The ABCs of ABCs #9 – The best (and worst) congee in Sydney

A decent bowl of congee is often hard to find, but it'll right all the wrongs in the world.

A decent bowl of congee is often hard to find in Australia, but it’ll right all the wrongs in the world.

Nothing says Chinese comfort food like a hot bowl of congee (粥). You can have it for breakfast, lunch or dinner. It’ll cure a hangover, it’ll cleanse your soul; and best of all, it tastes sensational. But if the thought of consuming a bowl of boiled rice makes you worry about carbs, then (a) you don’t appreciate Chinese food as much as you think you do; and (b) you’ll be handed a plate of the deep-fried garbage we give tourists.
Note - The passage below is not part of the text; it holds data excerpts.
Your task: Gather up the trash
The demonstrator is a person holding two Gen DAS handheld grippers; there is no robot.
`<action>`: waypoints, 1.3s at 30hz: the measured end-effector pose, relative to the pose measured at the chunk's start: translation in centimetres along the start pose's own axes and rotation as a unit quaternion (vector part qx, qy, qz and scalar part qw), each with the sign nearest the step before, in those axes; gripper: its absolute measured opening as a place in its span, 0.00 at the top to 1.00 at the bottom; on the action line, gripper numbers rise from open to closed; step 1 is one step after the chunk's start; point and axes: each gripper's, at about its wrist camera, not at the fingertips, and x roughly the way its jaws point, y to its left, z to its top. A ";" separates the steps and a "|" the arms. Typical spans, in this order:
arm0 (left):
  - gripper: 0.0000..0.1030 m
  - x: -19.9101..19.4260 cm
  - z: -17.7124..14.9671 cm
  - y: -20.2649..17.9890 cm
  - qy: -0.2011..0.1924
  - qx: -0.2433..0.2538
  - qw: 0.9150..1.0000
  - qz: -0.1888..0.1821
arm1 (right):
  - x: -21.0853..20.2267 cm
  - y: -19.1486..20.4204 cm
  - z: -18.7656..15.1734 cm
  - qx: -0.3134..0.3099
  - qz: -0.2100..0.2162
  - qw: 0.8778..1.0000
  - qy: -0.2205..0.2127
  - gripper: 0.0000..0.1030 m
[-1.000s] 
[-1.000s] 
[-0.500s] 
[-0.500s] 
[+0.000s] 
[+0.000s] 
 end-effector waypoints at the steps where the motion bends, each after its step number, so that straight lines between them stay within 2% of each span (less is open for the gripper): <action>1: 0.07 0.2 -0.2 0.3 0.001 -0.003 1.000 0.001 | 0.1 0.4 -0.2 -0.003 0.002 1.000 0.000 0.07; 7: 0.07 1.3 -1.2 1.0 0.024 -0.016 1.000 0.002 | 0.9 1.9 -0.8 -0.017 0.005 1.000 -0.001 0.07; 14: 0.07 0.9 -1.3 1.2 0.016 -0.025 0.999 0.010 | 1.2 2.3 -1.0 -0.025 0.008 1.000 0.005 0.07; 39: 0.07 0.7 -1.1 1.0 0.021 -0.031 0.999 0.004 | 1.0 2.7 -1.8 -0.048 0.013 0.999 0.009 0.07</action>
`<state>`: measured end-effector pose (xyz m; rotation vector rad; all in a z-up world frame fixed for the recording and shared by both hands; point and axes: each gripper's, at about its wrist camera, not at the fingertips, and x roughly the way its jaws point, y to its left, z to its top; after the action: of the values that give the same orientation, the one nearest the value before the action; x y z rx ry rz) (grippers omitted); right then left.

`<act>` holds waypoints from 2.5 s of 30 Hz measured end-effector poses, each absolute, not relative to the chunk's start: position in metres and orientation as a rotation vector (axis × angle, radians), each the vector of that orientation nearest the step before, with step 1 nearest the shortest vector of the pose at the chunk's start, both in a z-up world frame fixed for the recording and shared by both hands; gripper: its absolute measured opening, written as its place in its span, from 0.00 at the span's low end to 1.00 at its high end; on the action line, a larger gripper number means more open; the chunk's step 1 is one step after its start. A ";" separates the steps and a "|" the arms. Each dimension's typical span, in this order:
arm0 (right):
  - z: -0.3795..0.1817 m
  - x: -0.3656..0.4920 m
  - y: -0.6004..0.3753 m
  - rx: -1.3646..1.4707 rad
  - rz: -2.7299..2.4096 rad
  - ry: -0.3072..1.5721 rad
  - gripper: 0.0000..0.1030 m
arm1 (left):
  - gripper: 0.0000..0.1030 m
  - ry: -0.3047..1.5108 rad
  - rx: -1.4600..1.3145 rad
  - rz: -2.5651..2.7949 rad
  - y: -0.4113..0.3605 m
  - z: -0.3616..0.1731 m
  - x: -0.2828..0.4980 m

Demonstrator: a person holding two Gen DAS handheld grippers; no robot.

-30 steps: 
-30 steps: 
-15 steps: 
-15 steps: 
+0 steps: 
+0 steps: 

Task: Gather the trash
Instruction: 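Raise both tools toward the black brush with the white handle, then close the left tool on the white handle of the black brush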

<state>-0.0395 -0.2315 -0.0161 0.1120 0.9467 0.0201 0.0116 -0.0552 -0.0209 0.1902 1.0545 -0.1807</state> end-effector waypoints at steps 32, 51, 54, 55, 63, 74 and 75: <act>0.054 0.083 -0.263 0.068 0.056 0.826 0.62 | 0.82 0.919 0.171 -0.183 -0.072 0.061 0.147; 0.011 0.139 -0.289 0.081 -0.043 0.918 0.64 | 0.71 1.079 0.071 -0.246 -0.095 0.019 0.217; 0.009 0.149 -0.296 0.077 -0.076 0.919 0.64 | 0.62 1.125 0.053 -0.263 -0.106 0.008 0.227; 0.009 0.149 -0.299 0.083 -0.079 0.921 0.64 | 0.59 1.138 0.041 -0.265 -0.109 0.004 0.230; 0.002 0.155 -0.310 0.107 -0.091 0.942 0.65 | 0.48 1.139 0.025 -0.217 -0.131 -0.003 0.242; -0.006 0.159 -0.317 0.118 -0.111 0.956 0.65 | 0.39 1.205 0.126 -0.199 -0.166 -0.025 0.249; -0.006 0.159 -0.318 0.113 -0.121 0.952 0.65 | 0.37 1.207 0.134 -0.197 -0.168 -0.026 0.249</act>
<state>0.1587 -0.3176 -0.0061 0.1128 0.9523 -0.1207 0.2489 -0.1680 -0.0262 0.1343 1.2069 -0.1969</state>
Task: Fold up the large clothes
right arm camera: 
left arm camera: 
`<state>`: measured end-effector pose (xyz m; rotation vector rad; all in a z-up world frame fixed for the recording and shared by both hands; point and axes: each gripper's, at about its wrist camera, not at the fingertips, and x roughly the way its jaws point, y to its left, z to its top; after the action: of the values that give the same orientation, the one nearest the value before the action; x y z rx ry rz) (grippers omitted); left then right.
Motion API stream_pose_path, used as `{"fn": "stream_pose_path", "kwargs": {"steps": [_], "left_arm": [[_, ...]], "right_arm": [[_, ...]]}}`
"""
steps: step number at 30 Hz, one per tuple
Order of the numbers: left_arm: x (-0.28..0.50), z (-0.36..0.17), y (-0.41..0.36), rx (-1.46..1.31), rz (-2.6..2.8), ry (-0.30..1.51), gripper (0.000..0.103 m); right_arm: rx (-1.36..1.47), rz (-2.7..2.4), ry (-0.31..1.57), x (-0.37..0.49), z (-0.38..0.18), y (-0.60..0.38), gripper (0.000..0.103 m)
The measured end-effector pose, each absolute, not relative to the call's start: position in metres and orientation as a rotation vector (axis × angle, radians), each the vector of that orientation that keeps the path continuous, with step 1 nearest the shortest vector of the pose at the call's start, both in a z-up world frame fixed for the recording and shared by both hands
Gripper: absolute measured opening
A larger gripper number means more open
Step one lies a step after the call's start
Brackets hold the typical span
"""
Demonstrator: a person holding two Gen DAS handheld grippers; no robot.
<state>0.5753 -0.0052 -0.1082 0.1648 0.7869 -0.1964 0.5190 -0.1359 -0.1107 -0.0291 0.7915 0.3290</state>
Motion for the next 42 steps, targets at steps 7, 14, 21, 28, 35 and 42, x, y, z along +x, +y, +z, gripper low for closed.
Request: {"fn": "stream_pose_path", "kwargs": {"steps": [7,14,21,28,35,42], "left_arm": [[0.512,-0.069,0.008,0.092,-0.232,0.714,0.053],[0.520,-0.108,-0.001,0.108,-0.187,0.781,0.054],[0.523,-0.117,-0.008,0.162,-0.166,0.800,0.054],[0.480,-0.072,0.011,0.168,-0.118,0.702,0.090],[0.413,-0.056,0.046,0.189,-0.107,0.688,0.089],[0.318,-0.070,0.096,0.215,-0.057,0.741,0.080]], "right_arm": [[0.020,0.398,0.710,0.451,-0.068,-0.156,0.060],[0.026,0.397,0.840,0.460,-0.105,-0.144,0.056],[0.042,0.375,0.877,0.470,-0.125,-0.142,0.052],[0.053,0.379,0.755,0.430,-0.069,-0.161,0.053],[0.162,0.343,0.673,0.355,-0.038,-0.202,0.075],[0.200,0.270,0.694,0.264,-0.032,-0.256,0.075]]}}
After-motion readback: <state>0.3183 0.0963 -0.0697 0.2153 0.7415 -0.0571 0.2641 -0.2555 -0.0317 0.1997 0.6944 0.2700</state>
Here’s a selection of some of the places you’ve just got to try, and places you should absolutely avoid… or try anyway to have an interesting story to tell.

Super Bowl
41 Dixon Street, Sydney
Located in the heart of Chinatown, Super Bowl has been around for decades and is a bit like the McDonald’s of congee. The flavours are right, they’re a bit stingy on the ingredients, the tea is rubbish and the place is genuinely unsanitary; but that won’t matter when you’re craving congee at 1am and you only have a few bucks to your name. Cheap and nasty.

Old Town
10 Dixon Street, Sydney
A slightly upmarket Hong Kong-style diner on the north end of Dixon Street, Old Town’s congee is generously-sized, rich and velvety. Their century egg and salted pork congee at Old Town is second-to-none, with sparing bursts of flavour coming through from the pork and spring onions. The fish congee is pretty special, too, with generous fillets that fall apart with little effort in your mouth. Make sure you order a side of youtiao (油條) or spring onion pancakes (蔥油餅) to make it a proper feast.

Tim Ho Wan
1 Railway Street, Chatswood
This place might have the best barbecue pork buns in town, but truthfully the same can’t be said of anything else on the menu. In fact, several dishes don’t even taste right. Their Hobbit-sized bowl of century egg and salted pork congee is one of them. Their service might be really fast, but they’re nowhere near the value for money that earned their Hong Kong counterparts a Michelin rating. Weirdly disappointing.

Rhodes Phoenix
5, Rhodes Shopping Centre, 1 Rider Boulevard, Rhodes
Just been dragged to a marathon session at IKEA? A bowl of congee at Rhodes Phoenix will make the pain go away… at least until you get home and start building. Served during yum cha hours, the congee at Rhodes Phoenix is decent but not spectacular. The trolley ladies are super-stingy with the spring onions, which is odd because they’re pretty cheap to begin with. Don’t be afraid to demand more.

KIN by Us
1A/2 Saunders Close, Macquarie Park
This oddball fusion café has just one type of congee on the menu, but it’s a beauty: congee with pork floss and spring onions. You also get youtiao (油條) that’s perfectly hard on the outside and soft on the inside; and a side of shredded ginger and chilli for a little extra punch (well, not that little. It’s actually quite hot). The congee is slightly runnier than what you’d get at Old Town, but it’s still loaded with flavour because they use chicken stock as part of the base. A soft-boiled egg hidden within the congee also provides a rich, creamy surprise, though for my money it’s completely unnecessary.

Hong Kong Diner
Spice Alley, Kensington Street, Chippendale
You’d think the people behind Chef’s Gallery could produce a decent bowl congee, but theirs is amongst the worst. Their century egg and salted pork congee is dull and watery, with flavourless slices of pork and a frankly bizarre combination of shredded lettuce, ginger, spring onions and coriander mixed through the bowl. Weirder still is the youtiao (油條), which are cut up and then deep-fried into impenetrable blocks. Don’t even get me started on the staff – some of them don’t even speak Chinese.

The ABCs of ABCs is a light-hearted attempt to explain the ins and outs of Australian-Born Chinese culture for Caucasians who can’t make any sense of it. There’s a lot of idiosyncratic behaviour I get asked the same questions about, so I’m doing my best to answer them. Call it my way of bridging the gap between cultures.